Once these initial projects become self-sustaining through generated profits and the engineering team has built the tools and implemented the infrastructure required for this new technology, enough time will have passed for to the point where the boundary of what is considered emerging today gradually shifts to become the core capability of tomorrow, driven by advancements from tech giants like Meta, Google, and OpenAI.
The corporation using this method can now more easily implement the newly transitioned core capabilities to extend its existing use cases for generative AI. They will now be able to do so more quickly thanks to the accumulation of tools and knowledge from its first round of industry applications. This will create a cycle of rinse and repeat.
The incremental strategy promises that by focusing on implementing only the core capabilities of generative AI, the corporation will build the solid foundation required to implement future advancements more rapidly with each iteration. This reinforces the partnership between business and engineering teams while fostering an environment where trust in AI solutions multiplies alongside tangible, industry-specific enhancements.

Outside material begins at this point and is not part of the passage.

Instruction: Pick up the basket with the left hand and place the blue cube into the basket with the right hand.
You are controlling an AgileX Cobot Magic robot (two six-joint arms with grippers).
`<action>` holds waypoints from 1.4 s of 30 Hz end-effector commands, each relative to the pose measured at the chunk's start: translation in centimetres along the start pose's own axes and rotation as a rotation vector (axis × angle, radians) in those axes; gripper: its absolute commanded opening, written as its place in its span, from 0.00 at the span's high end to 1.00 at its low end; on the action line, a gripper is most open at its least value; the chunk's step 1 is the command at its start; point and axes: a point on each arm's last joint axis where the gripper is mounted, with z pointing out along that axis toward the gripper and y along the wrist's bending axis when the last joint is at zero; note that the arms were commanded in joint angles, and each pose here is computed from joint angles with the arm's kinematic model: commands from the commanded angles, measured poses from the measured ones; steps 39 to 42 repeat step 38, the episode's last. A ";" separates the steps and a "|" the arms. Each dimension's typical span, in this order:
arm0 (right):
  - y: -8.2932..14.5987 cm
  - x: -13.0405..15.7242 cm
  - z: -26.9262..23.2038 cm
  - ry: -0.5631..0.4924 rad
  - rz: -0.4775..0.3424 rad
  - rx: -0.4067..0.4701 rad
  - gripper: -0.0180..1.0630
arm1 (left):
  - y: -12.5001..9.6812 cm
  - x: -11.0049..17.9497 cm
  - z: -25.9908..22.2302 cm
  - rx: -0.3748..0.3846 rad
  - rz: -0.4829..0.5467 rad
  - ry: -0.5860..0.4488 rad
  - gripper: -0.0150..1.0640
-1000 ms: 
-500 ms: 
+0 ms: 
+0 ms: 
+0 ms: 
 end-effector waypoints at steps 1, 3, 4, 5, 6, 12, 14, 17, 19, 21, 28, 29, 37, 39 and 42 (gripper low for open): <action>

To maximize the benefits of this approach, companies should not view smaller incremental projects as just stepping stones to a grander future vision of generative AI application. Instead, these projects should be valued as significant achievements in their own right. Treating them merely as means to an end undermines the gradual building of the company’s innovative capacity; and signifies a deviation from a true incremental strategy. This risks premature scaling beyond the company’s capabilities, leading to potential failure. Furthermore, these smaller, incremental projects will generally address long-standing inefficiencies within the company which exist because of prior technological limitations. Seizing these opportunities to make minor adjustments to existing workflows, while seemingly small, can massively impact a company’s productivity. Neglecting these changes risks missing out on the substantial benefits of proven generative AI capabilities.
If a corporation decides to invest resources in exploring emerging capabilities, these projects should primarily be viewed as educational ventures with no set application expectations, consuming only a small portion of the total resources dedicated to generative AI initiatives. These exploratory projects should be managed distinctively, with every action, decision, and outcome — both failures and successes — meticulously recorded and analyzed. This systematic documentation serves as a valuable learning tool, aiding the organization in recognizing the exact moment a capability transitions from emerging to core. This ensures that a functionality is well-understood and established as a core capability before being fully integrated into the incremental strategy.
I am not implying that machine learning engineers operating at non-tech companies should not strive to innovate. Engineers working in tech companies should create innovative technologies and focus on stretching these technologies’ emerging capabilities and translating them into core functionalities. Engineers in non-tech companies should use these innovative technologies at their true and tested level to create innovative applications of these technologies for their companies industry specific needs. Both are doing innovative work but what they are innovating is different.